[Start of Attachment]

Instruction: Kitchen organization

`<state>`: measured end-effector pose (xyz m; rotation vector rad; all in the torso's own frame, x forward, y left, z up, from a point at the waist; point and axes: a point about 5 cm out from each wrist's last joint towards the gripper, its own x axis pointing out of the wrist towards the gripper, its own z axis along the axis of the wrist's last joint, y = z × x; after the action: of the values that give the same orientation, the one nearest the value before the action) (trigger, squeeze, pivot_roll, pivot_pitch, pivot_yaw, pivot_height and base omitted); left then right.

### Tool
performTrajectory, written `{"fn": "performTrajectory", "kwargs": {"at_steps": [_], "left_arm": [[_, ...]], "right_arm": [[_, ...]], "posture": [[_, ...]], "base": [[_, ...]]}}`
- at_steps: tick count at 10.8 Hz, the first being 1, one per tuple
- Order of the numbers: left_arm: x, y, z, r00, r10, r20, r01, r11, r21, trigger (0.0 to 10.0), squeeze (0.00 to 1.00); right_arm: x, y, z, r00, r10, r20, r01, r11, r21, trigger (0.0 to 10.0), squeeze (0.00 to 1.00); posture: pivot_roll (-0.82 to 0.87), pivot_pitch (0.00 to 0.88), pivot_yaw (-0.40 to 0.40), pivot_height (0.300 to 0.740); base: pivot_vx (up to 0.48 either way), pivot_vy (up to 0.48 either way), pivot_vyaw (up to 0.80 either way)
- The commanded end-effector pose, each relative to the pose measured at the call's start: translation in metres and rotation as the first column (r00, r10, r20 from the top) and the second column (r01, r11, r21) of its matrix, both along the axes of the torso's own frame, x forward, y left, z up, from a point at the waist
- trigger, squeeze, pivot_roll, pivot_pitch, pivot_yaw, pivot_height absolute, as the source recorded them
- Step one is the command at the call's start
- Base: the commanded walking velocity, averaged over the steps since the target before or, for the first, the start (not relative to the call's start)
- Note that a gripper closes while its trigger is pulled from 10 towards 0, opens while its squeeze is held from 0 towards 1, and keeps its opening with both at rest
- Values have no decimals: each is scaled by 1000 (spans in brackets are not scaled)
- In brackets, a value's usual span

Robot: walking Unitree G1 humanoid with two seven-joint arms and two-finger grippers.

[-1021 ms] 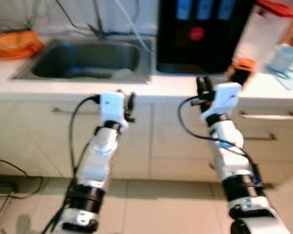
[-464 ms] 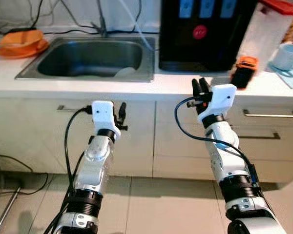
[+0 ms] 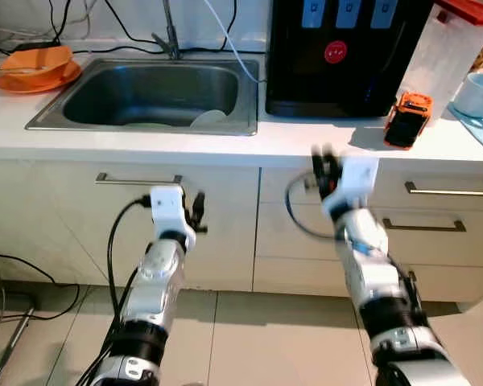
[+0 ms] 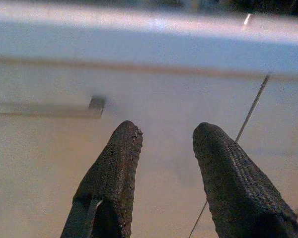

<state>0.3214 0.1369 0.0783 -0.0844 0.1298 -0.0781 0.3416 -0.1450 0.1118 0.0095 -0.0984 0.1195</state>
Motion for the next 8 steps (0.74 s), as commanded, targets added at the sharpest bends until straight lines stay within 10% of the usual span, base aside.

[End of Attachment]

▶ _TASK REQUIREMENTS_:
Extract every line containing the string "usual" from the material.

▶ _RESPONSE_:
- In brackets, a value's usual span
Motion for the next 8 steps (0.74 s), as commanded, targets added at the sharpest bends until straight lines stay within 10% of the usual span, base aside.

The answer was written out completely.